§ Problem statement:
The answer is to be the lines below that lie between the line holding "mask of: box" and the line holding "mask of: black chair", inclusive, transcribed exactly and free of pictures.

§ Dataset extract:
Segment Open

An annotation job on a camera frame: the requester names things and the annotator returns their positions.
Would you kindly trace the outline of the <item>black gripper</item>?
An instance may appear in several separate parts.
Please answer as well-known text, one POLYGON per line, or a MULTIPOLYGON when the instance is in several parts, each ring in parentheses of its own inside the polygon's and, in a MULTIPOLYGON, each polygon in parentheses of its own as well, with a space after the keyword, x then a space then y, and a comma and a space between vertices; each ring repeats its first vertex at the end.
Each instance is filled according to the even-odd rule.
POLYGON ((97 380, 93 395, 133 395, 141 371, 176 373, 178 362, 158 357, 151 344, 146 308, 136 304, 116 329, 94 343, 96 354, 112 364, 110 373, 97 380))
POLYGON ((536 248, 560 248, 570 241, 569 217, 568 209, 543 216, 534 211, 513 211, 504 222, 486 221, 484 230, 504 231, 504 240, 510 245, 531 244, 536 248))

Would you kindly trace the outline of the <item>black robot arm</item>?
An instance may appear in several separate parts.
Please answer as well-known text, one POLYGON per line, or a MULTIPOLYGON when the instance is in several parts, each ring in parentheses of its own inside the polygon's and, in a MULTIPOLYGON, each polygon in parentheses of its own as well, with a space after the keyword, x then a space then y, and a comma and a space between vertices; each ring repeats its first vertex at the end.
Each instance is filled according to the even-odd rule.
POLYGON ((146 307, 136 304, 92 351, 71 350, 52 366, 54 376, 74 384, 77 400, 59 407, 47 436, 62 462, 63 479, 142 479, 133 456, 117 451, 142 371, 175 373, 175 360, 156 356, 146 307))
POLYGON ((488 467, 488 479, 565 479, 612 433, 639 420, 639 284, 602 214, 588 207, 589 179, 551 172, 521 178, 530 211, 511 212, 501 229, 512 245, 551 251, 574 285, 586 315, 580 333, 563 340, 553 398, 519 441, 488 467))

Segment Closed
Segment Open

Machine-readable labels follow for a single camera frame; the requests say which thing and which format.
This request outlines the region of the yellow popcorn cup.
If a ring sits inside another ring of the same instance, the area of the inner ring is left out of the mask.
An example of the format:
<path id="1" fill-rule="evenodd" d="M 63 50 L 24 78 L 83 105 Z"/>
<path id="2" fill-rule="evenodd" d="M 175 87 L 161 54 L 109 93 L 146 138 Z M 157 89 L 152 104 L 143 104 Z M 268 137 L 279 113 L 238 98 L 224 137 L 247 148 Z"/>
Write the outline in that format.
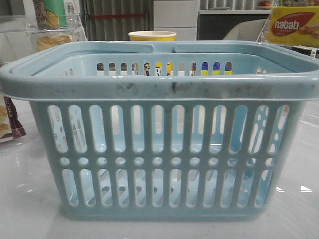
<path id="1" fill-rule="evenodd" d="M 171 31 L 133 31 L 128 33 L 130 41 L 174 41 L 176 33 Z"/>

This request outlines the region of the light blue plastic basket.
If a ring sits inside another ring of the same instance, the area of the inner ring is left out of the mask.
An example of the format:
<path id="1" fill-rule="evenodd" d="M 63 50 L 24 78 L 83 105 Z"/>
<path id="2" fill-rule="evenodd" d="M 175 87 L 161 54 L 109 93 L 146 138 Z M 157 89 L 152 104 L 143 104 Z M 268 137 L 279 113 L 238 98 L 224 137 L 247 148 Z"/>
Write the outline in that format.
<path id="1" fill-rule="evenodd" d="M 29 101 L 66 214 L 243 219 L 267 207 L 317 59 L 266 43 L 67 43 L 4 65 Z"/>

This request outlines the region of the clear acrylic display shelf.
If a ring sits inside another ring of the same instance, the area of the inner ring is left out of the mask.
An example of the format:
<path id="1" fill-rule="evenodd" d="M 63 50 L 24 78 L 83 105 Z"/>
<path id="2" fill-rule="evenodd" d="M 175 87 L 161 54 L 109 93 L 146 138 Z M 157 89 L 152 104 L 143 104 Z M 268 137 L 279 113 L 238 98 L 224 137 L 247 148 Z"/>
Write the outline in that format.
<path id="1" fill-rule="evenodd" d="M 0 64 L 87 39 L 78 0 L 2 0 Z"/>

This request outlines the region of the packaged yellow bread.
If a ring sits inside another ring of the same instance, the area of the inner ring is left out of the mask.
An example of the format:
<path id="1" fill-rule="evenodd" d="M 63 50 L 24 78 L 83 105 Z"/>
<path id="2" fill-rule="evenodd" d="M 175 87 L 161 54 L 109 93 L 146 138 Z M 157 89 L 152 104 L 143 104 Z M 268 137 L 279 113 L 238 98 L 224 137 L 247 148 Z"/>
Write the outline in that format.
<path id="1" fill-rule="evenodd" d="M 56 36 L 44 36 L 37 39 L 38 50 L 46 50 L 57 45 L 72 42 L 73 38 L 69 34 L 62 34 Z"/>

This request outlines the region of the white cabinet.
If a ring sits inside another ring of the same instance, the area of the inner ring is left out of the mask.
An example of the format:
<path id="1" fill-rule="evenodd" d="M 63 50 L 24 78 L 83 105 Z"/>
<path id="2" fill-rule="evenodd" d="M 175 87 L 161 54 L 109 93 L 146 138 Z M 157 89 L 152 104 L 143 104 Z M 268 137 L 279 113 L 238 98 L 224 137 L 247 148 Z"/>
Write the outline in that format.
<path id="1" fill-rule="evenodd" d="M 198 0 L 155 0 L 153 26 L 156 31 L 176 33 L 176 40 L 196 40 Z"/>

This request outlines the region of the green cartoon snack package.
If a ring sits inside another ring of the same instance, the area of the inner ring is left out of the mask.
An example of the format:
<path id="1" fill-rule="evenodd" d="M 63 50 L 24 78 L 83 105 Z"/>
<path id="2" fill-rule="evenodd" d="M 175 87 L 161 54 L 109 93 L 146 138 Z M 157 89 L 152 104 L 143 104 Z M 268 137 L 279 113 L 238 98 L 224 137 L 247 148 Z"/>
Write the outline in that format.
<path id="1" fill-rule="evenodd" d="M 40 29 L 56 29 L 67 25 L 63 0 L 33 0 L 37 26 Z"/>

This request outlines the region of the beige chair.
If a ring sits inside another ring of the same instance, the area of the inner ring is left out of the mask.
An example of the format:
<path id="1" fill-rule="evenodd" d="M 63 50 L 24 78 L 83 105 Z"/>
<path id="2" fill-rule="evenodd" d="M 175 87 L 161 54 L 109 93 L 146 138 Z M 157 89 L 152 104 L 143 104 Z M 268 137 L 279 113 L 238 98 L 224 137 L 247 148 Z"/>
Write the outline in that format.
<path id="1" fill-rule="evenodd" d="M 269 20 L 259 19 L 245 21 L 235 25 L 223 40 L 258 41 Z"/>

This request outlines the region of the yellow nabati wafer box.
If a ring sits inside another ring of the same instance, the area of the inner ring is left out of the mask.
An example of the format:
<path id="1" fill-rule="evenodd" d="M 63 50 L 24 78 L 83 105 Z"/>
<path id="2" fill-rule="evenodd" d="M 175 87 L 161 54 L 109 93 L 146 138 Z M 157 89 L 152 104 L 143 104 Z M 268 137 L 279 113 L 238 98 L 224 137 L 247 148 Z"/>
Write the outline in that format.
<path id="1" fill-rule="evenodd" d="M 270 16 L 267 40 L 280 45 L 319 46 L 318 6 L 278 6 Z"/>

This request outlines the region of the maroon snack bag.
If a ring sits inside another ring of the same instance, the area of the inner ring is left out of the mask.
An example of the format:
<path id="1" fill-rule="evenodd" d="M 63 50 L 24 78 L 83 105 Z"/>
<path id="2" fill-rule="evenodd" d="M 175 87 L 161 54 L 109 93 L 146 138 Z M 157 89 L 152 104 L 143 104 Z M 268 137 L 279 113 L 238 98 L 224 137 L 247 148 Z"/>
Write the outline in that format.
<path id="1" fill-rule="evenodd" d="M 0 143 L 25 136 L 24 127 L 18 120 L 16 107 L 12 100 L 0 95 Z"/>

Segment Closed
Segment Open

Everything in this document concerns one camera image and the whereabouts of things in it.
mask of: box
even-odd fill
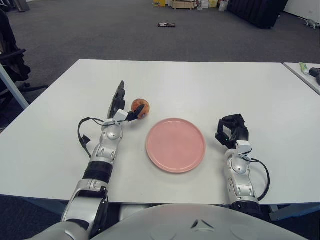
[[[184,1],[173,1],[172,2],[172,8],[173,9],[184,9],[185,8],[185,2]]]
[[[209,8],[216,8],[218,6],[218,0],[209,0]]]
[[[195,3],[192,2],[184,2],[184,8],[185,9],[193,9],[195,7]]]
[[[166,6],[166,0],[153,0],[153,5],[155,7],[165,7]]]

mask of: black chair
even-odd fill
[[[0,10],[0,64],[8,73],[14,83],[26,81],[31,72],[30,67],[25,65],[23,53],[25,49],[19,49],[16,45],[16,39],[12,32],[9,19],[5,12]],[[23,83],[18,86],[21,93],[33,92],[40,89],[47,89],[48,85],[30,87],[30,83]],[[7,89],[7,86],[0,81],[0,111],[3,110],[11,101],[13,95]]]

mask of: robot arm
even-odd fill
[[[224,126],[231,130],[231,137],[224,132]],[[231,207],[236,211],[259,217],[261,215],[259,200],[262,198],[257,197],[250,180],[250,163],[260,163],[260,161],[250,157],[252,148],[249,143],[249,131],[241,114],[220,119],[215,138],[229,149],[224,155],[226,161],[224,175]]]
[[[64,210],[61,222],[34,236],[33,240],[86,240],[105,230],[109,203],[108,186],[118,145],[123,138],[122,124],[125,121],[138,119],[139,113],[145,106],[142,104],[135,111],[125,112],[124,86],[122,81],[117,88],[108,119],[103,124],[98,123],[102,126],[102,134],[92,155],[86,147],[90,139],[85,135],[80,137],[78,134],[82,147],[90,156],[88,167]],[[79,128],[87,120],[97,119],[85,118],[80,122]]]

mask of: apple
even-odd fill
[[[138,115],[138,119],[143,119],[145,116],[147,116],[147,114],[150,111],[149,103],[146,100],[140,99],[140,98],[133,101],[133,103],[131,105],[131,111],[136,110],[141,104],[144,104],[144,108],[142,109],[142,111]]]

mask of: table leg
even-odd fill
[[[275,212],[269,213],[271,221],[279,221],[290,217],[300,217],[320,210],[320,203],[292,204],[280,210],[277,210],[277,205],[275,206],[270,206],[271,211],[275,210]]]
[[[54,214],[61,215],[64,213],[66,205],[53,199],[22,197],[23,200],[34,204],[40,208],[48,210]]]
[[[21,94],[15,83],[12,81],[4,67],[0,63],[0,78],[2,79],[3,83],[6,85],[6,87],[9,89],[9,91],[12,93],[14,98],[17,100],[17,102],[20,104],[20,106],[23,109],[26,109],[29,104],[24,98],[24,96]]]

Segment Closed

§ Response:
mask of: box
even-odd fill
[[[184,1],[173,1],[172,2],[172,8],[173,9],[184,9],[185,8],[185,2]]]
[[[209,8],[216,8],[218,6],[218,0],[209,0]]]
[[[195,3],[192,2],[184,2],[184,8],[185,9],[193,9],[195,7]]]
[[[166,6],[166,0],[153,0],[153,5],[155,7],[165,7]]]

mask of: black chair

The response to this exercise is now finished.